REQUIRED ACTION: Lines with the word "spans": copy all of them from the entries below.

[Records excerpted from a collection]
=== Section Start ===
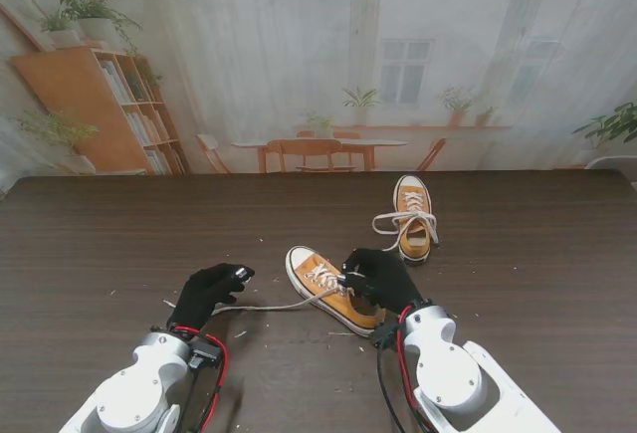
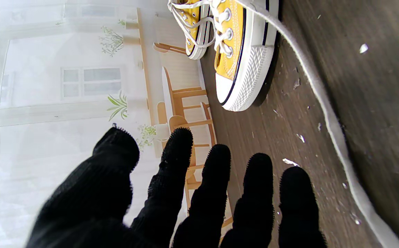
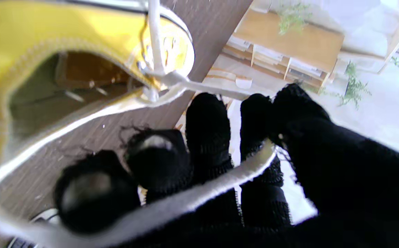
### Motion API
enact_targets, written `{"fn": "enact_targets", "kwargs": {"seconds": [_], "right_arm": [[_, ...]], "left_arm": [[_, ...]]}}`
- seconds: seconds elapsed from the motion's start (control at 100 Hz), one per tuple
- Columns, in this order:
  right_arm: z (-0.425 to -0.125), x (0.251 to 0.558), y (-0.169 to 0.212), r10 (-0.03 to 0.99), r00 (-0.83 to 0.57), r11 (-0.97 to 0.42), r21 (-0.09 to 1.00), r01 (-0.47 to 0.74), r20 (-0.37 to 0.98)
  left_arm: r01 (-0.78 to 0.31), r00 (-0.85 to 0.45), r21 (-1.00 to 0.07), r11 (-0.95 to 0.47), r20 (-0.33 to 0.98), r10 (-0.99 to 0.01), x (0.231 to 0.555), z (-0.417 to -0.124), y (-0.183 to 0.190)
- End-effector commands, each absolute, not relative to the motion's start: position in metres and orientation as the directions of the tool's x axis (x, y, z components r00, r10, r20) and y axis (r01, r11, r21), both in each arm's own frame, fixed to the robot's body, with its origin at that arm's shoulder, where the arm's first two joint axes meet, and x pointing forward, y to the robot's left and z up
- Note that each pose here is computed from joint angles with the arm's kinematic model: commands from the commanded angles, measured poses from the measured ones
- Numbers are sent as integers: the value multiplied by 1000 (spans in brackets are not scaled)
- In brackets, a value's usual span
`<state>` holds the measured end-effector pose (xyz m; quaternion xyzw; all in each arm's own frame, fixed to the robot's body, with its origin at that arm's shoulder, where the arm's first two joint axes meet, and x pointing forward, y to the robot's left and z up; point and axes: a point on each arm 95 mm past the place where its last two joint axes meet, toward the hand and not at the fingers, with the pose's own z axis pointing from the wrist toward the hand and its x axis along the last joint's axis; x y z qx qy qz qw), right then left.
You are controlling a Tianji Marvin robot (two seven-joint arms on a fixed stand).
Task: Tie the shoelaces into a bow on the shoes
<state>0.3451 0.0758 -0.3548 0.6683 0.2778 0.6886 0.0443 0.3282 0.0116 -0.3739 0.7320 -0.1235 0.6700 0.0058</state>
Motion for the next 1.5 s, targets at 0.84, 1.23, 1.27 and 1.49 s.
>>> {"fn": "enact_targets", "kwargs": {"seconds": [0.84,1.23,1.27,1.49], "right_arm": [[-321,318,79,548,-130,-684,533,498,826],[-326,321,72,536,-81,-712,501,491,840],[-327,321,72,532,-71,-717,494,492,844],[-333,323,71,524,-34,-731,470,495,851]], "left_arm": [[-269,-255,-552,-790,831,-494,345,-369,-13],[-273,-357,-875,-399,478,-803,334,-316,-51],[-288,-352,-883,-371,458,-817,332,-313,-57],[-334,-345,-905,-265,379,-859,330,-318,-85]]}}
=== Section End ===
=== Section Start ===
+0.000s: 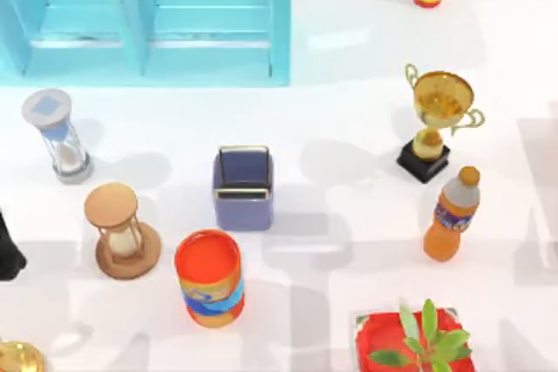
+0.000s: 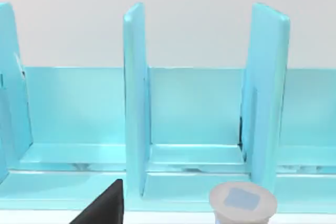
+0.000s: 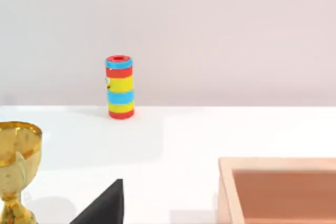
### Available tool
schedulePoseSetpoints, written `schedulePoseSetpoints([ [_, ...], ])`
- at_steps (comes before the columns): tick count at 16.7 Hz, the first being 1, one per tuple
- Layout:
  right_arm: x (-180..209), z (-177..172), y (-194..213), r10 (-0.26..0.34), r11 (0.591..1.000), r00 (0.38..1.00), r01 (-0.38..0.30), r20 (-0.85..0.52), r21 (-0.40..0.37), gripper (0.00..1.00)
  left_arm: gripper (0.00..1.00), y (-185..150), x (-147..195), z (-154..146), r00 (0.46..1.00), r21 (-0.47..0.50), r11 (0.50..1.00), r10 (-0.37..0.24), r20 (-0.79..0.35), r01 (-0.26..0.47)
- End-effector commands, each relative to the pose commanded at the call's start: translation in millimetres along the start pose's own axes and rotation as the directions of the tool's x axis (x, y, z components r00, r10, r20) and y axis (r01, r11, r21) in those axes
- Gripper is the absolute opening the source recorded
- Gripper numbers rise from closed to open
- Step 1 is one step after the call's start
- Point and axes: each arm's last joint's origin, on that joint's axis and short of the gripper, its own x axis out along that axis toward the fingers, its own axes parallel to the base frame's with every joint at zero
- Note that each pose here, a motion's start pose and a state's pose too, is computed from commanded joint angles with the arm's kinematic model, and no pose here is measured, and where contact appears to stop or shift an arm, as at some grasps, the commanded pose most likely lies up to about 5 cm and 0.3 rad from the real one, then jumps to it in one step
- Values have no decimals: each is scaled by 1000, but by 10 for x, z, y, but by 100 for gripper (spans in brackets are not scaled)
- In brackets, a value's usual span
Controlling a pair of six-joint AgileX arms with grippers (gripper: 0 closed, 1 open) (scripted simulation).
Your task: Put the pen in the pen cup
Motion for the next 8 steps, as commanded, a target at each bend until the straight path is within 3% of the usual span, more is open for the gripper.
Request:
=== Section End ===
PROBLEM SOLUTION:
- Numbers are sent as integers: the value multiplied by 1000 (spans in brackets are not scaled)
- Values have no decimals: each is scaled by 1000, but by 10 for x, z, y, but by 100 for gripper (spans in brackets are not scaled)

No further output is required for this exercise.